> Problem:
Output a character-exact copy of the data, images removed.

□ □ □ □

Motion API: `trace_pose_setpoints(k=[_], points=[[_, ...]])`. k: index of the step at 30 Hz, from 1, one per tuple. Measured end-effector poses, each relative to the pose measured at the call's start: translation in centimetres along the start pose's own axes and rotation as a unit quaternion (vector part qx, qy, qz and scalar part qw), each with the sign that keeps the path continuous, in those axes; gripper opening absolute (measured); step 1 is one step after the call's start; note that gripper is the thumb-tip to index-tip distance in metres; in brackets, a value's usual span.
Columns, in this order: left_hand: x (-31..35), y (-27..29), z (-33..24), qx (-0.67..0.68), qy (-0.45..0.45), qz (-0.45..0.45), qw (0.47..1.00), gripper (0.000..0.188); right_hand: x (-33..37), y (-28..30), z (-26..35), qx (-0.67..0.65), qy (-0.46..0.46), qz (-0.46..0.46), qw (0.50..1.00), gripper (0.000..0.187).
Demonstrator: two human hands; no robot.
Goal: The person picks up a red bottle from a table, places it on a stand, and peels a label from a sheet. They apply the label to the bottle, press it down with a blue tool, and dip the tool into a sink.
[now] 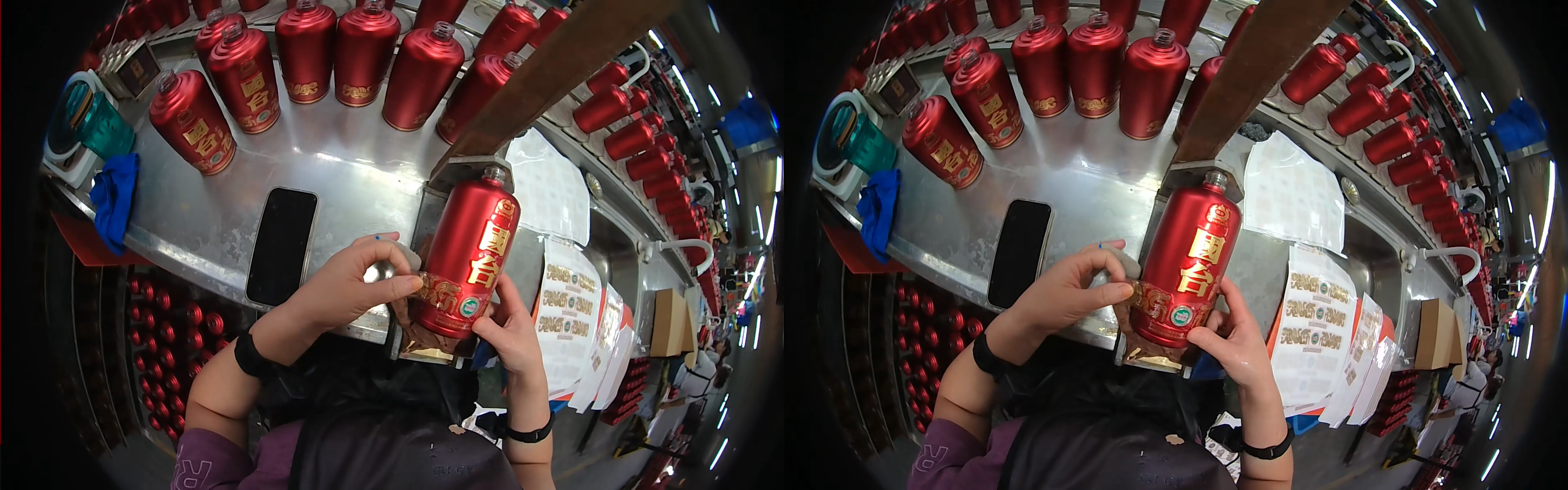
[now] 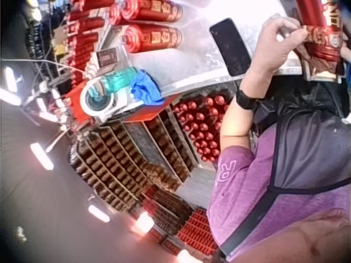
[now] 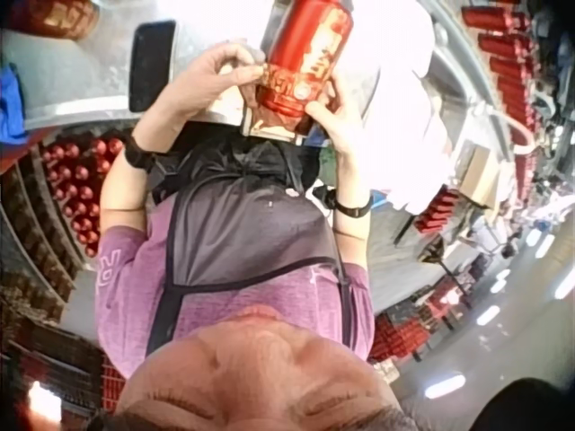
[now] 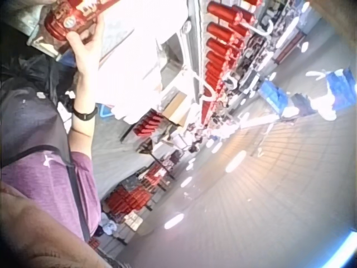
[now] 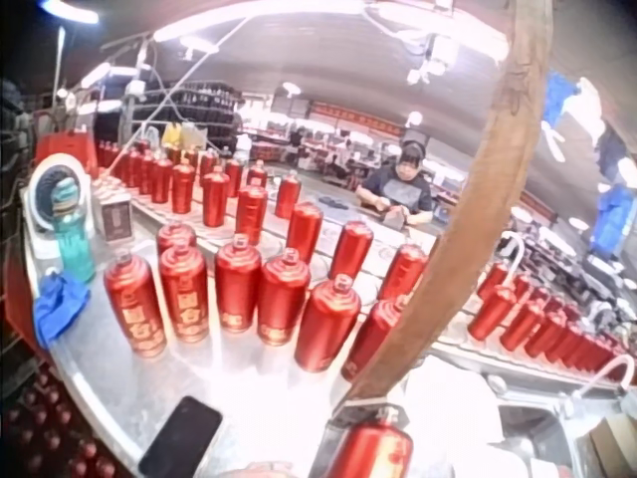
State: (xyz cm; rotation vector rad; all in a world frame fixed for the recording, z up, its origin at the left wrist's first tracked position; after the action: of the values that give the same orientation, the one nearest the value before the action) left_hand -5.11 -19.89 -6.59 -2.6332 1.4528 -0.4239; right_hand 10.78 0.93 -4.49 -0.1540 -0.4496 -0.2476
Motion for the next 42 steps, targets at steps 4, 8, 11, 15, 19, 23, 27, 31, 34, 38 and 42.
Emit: trace_pose_setpoints(k=[4,8,11,15,19,23,27,31,34,38,42], points=[[0.3,0.3,-0.2,0.082,-0.018,0.014,0.996,0.011,0.1,0.0,-0.1,-0.006,0.003,0.001,1.000,0.089],[0.8,0.1,-1.1,0.195,0.049,0.039,0.979,0.009,0.0,0.2,-0.2,-0.011,0.002,0.004,1.000,0.090],[0.7,0.0,-1.4,0.192,0.050,0.031,0.980,0.008,0.0,0.2,-0.3,-0.015,0.003,0.007,1.000,0.090],[0.6,0.0,-0.4,0.185,0.031,0.017,0.982,0.009,0.0,0.1,-0.3,-0.017,0.009,0.011,1.000,0.090],[0.3,0.0,0.4,0.116,0.030,-0.008,0.993,0.010,0.0,0.1,-0.3,-0.015,0.009,0.008,1.000,0.091],[0.0,-0.1,0.5,0.076,0.026,-0.011,0.997,0.010,-0.1,0.3,-0.4,-0.021,0.005,0.012,1.000,0.091],[-0.1,-0.2,0.7,0.109,0.045,-0.006,0.993,0.010,-0.1,0.2,-0.4,-0.030,0.011,0.009,0.999,0.090],[-0.3,-0.1,0.9,0.060,0.030,0.005,0.998,0.010,0.0,0.0,-0.1,-0.019,0.008,0.006,1.000,0.089],[-0.2,0.2,1.4,-0.006,0.002,-0.019,1.000,0.013,0.0,-0.1,-0.1,-0.020,0.007,0.005,1.000,0.088],[0.3,0.8,0.3,-0.246,-0.069,-0.192,0.947,0.037,0.0,-0.1,-0.1,-0.024,0.011,0.002,1.000,0.088],[0.8,-0.2,-2.8,-0.341,-0.187,-0.160,0.907,0.078,0.4,0.1,0.1,-0.001,0.008,-0.012,1.000,0.087]])
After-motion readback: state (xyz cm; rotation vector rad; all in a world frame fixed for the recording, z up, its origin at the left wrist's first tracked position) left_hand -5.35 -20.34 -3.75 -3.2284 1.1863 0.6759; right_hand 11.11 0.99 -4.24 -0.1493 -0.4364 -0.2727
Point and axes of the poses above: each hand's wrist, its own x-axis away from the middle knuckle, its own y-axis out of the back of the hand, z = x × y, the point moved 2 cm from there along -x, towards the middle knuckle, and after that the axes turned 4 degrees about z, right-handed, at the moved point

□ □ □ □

> Task result:
Motion API: `trace_pose_setpoints(k=[_], points=[[_, ...]])`. k: index of the step at 30 Hz, from 1, one per tuple. Measured end-effector poses, each relative to the pose measured at the call's start: translation in centimetres along the start pose's own axes and rotation as a unit quaternion (vector part qx, qy, qz and scalar part qw), each with the sign that keeps the path continuous, in those axes; gripper opening absolute (measured); step 1 is one step after the call's start; note that gripper is the thumb-tip to index-tip distance in metres; in brackets, a value's usual span.
Columns, in this order: left_hand: x (-31..35), y (-27..29), z (-33..24), qx (-0.67..0.68), qy (-0.45..0.45), qz (-0.45..0.45), qw (0.47..1.00), gripper (0.000..0.188); right_hand: x (-33..37), y (-28..30), z (-26..35), qx (-0.67..0.65), qy (-0.46..0.46), qz (-0.46..0.46), qw (0.50..1.00), gripper (0.000..0.187).
Demonstrator: two human hands; no robot.
Goal: The person picks up a red bottle from a table, places it on a stand, and peels a label from a sheet. They apply the label to the bottle, press it down with a blue tool, and dip the tool into a sink.
[now] 
[now] 
[now] 
[now] 
[now] 
State: (xyz cm; rotation vector rad; all in a world frame fixed for the recording, z up, its origin at the left wrist's first tracked position; after the action: of the values that give the same orientation, the one nearest the value before the action) left_hand -5.11 -19.89 -6.59 -2.6332 1.4528 -0.4239; right_hand 10.78 0.93 -4.49 -0.1540 -0.4496 -0.2476
Motion for the next 42 steps, targets at steps 4, 8, 11, 15, 19, 23, 27, 31, 34, 38 and 42.
Emit: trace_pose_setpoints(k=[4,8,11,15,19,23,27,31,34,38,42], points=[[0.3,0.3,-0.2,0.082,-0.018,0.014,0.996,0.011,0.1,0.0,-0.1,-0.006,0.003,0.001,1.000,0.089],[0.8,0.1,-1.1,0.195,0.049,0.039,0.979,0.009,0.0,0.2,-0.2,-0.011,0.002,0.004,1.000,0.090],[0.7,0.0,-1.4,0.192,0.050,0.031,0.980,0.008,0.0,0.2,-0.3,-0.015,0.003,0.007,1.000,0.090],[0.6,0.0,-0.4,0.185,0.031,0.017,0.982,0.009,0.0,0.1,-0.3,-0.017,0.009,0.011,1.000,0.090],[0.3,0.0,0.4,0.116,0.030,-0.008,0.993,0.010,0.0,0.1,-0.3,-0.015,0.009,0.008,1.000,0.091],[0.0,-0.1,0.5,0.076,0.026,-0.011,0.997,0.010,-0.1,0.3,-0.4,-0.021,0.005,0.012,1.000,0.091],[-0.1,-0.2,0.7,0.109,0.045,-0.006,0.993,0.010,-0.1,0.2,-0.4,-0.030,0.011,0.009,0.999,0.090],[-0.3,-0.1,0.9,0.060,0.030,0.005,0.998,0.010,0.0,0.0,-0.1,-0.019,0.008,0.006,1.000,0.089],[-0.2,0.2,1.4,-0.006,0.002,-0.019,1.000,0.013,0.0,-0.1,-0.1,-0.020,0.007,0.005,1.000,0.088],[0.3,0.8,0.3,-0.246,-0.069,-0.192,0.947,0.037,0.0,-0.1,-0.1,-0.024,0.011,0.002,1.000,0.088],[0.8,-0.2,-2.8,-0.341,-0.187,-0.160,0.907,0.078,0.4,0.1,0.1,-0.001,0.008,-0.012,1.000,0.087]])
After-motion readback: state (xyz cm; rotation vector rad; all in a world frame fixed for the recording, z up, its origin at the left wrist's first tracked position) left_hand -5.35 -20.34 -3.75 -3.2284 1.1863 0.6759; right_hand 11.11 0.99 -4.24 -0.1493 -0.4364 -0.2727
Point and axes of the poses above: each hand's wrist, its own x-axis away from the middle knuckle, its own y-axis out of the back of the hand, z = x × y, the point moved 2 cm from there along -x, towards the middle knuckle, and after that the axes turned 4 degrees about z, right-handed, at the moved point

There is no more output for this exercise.